Liverpool’s competitive cycle explained

    Liverpool vs. Chelsea,_UEFA_Super_Cup_2019-08-14_53

    Jürgen Klopp has helped Liverpool become one of the most feared teams on the continent. However, the team isn’t always as dominant from season to season. There is a reason for this and it’s due to Liverpool having a competitive cycle. We’ve taken a look into what that is and why it’s the case.

    Klopp’s ‘gegenpressing’

    Part of Liverpool’s success is based around their style of play. Klopp has often referred to it as “heavy metal football”, but it’s essentially a reworking of Ralf Rangnick’s gegenpressing style of play. This is a high-intensity, fast-pressing form of football. The object is to remain high up the pitch and win the ball as soon as possible. When teams lose the ball, they look to win it back almost instantly in order to keep the pressure on the opposing team. Counter-pressing is another term for it, but gegenpressing is generally the modern phrase that’s used.

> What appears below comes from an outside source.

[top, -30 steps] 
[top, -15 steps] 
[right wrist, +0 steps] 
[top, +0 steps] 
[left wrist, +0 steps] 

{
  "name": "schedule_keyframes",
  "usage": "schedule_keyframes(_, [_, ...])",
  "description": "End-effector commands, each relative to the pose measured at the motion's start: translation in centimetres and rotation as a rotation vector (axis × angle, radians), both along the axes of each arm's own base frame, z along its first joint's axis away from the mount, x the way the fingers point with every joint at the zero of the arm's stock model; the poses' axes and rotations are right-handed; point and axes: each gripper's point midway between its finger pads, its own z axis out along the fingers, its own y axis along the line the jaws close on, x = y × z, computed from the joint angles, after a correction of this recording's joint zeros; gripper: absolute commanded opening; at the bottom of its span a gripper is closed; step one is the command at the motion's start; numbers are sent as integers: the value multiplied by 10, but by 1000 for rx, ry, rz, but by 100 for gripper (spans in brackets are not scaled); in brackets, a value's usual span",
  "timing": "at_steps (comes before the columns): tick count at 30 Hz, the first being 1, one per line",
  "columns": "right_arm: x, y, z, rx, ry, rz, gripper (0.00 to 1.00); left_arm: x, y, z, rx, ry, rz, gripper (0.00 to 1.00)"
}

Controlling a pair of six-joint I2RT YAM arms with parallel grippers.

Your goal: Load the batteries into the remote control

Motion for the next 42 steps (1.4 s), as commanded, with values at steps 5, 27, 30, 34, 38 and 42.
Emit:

It has made Liverpool into one of the most dangerous teams in the world and ensured that many sportsbooks offer sports betting promotions on Liverpool games.

    However, there are some downsides to this style of play, especially as it’s one of the most intense ways for soccer to be played. It means that Liverpool have to use a competitive cycle in order to make sure their players can stay fit over the course of their careers.

    The perils of success

    Because Liverpool have been such a successful team, they have played to the late stages of many tournaments recently. This has taken them everywhere, from South America to Asia, and a lot of fatigue has been visited on the squad. This large number of games means that players are at a greater risk of injury than normal. When this is combined with the intense, high pressing game that Liverpool play, the players are not able to maintain this level of performance without there being some tradeoff.

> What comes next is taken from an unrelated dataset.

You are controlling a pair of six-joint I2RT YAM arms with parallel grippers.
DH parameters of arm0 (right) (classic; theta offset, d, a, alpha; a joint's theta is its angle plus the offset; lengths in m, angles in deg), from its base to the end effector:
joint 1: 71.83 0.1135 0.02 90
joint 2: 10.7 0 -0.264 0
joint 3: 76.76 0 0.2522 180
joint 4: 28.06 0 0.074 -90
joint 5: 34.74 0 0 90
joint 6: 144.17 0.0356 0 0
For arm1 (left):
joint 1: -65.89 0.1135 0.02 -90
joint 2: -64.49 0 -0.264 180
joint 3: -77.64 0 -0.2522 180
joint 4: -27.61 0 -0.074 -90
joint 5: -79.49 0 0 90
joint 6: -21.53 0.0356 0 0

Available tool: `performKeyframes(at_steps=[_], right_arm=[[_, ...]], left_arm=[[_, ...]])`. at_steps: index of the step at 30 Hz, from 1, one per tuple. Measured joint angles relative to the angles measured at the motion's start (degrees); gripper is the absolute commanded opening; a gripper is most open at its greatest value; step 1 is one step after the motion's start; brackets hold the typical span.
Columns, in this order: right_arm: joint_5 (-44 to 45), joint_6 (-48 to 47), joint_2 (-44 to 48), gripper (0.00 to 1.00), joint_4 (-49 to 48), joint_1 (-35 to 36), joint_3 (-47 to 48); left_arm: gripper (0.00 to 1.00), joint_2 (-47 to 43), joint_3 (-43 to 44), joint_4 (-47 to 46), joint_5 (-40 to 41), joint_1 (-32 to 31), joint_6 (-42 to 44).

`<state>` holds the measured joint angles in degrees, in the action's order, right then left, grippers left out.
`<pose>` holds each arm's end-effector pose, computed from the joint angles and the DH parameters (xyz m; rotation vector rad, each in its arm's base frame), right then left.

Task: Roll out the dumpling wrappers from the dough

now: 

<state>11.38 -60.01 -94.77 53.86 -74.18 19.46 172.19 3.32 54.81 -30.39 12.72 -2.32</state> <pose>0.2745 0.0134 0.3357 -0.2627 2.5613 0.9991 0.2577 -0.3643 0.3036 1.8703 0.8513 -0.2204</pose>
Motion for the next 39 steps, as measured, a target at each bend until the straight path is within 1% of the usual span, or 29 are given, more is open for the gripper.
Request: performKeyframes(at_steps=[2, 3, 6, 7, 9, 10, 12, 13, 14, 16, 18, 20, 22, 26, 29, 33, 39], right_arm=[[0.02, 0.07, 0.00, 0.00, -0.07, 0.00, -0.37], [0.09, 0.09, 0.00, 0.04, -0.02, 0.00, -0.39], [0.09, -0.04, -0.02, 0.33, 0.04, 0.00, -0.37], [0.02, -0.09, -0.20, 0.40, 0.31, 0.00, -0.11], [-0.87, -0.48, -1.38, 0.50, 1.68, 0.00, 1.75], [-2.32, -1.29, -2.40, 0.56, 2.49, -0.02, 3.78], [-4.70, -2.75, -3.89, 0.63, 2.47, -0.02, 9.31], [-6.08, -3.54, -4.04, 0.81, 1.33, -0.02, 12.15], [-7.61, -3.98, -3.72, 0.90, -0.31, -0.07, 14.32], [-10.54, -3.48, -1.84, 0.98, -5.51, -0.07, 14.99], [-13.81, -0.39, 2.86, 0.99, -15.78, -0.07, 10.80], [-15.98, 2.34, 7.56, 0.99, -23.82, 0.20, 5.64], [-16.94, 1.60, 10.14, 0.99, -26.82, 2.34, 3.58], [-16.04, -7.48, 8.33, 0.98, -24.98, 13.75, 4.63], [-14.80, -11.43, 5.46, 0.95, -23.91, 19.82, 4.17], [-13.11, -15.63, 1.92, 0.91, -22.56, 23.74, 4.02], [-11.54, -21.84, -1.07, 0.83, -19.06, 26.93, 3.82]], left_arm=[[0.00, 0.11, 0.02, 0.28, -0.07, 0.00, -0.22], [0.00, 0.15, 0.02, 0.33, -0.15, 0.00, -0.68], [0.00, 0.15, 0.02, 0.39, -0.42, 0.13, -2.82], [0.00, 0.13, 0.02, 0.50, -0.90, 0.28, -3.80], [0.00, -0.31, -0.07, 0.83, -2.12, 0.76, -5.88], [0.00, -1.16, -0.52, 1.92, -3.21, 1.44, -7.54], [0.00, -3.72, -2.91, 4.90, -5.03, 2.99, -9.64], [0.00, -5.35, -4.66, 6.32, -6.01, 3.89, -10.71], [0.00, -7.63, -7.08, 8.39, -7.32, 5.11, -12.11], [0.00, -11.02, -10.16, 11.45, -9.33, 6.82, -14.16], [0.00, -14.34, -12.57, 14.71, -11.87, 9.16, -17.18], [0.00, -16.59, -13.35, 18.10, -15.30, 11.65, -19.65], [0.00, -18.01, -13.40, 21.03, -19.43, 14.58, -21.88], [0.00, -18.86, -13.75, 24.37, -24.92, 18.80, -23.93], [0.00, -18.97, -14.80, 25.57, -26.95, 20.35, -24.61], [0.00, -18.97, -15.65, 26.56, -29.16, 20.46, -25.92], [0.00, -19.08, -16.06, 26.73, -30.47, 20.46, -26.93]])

    As such, Liverpool have to go in and out of competitive cycles. So, it means that Liverpool will have a season on and a season off, when competing for major honors. While this doesn’t mean that they throw games, they don’t always approach them with the same levels of intensity. Their recovery program is also tweaked to ensure that they don’t stress their cardiovascular systems to the same extent.

    So, when Liverpool are in a competitive cycle, they will be running at a high level, with a large number of sprints taking place in the game. This is maintained for as long as possible, in as many different tournaments as they can. When Liverpool are off the cycle, the number of high intensity sprints that they carry out will fall. They remain a formidable team – they just don’t put the players under undue stress.

    What it means

    It basically means that Liverpool will challenge for the title once every two years. However, there are times when this will change. For example, cup competitions are often a lottery. So, if Liverpool see an early exit from the cups they are competing in, their sports science department will understand that the league can take priority. This means that the off cycle can be tweaked to allow for a higher level of intensity during league games.

    They will then be competing for league honors, even though that wasn’t the intention at the start of the season. This isn’t a way for the club to avoid success; it’s a way to stop players from succumbing to too many injuries. It’s also to protect the players and prevent them from doing permanent damage to themselves.

    This is something that they have learned over time, especially due to Michael Owen and Fernando Torres, who both suffered injuries that limited their abilities while at Liverpool. Without this strategy, the first team would require a constant refresh. By maintaining this competitive cycle, it means that Liverpool can protect their players and reduce how active they have to be in the transfer market.

    This allows Liverpool to be competitive and win trophies on a regular basis, but also allows them to supplement the first team with quality players rather than buying a large number of average players. Excellent examples of this transfer tactic are Alisson, Van Dijk and Jota. Therefore, while it doesn’t offer constant season-to-season victory, it’s a method that provides greater longevity in regards to success. While Klopp remains in charge, it’s likely that Liverpool will continue to manage their players in this way.